Readers may be interested in the following books which have been added to stock at Galway City Library:
Tomás Rivera: The Complete Works; Arte Publico Press
Tomas Rivera presents us with the lives migratory farm workers in Texas during the decade of 1950 with all its joys and sorrows. Searching is a constant theme in his work: searching for work, searching for identity, and the quest for community. "How long, how long have we been searchers...from within came the passion to create a new life, a new dream every day. In the dump we discovered beautiful flowers among the cans and broken bottles. The sky was blue blue and even the birds looked at it and didn't disturb its beauty, a sacred blue pushing toward the earth."
The Charterhouse of Parma, by Stendhal; Modern Library
The narrative takes the reader by storm with its fervid pace, the pace at which Stendhal wrote it. This translation by the distinguished poet, Richard Howard, preserves the brio, gusto, élan, verve, and panache of the original. The novel's hero is always measuring his life against the poems and novels he has read. He keeps checking up on himself, as if trying to conform to some hidden master plan for being, or for loving -- a plan that, as the novel tragically demonstrates, he is never quite able to follow.
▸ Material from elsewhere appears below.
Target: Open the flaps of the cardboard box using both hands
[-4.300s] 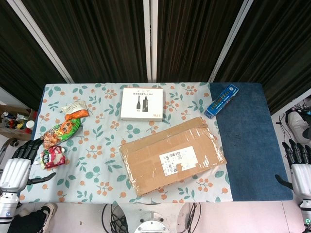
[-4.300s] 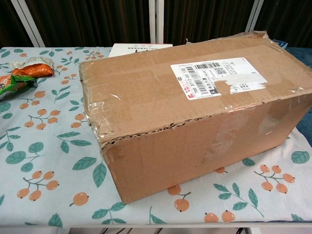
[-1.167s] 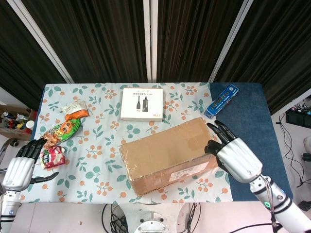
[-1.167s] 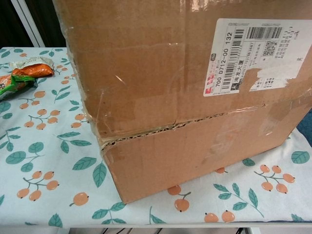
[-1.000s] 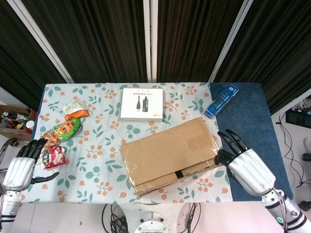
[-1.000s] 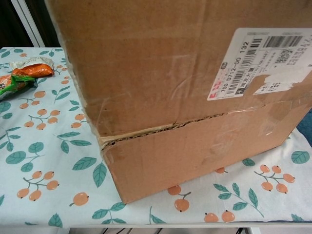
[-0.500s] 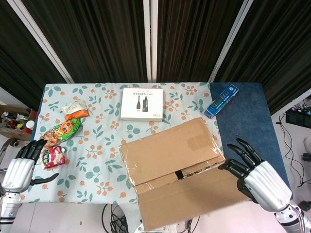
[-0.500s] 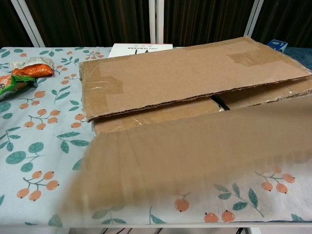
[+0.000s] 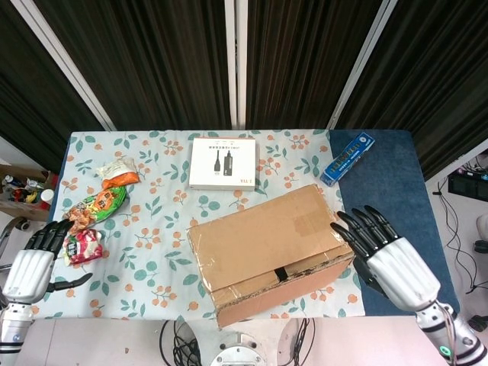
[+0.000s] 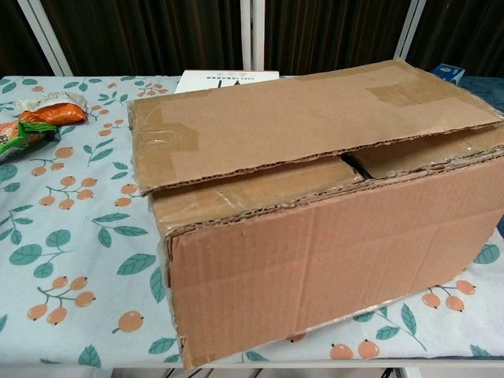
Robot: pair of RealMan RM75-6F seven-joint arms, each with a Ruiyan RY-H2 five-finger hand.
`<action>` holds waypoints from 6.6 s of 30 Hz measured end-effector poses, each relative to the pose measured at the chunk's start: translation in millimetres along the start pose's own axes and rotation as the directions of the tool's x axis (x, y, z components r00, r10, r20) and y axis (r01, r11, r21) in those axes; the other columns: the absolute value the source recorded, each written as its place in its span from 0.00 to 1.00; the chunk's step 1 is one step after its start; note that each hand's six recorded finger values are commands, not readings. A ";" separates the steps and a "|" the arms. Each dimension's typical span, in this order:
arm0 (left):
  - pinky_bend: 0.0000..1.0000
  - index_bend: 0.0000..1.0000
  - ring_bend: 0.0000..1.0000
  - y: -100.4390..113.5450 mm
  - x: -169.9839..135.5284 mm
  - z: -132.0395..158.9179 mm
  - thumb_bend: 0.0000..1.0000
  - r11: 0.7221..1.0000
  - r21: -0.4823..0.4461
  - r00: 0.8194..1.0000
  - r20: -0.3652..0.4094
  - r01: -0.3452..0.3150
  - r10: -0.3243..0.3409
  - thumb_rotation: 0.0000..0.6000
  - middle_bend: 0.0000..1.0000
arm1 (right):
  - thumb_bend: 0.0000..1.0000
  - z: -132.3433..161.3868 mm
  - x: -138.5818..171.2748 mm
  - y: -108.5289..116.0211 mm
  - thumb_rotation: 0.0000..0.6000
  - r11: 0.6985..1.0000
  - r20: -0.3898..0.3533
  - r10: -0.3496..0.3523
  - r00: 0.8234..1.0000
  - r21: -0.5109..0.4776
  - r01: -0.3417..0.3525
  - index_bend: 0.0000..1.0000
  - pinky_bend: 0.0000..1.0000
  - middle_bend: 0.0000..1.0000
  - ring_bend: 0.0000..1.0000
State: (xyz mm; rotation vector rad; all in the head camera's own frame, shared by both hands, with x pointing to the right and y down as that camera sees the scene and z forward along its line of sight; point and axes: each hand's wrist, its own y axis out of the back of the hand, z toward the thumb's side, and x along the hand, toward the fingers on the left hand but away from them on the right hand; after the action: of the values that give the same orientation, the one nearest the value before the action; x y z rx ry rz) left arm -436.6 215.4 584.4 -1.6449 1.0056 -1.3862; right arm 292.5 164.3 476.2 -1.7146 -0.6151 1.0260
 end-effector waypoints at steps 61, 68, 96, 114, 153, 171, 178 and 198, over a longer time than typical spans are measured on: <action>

Three Stories and a Reflection, by Patrick Suskind; Bloomsbury Publishing
The topics are all plucked from the life - sometimes melancholy, sometimes mysterious or dark, and never monumental but they tie one from the first sentence. The protagonists are underdogs or losers, and come mostly from humble backgrounds. The art lies not in the content of the stories, it is in their words. In the opening story, about a young painter who after harmless criticism plunges into despair, Suskind writes about the frightening power of superficial criticism.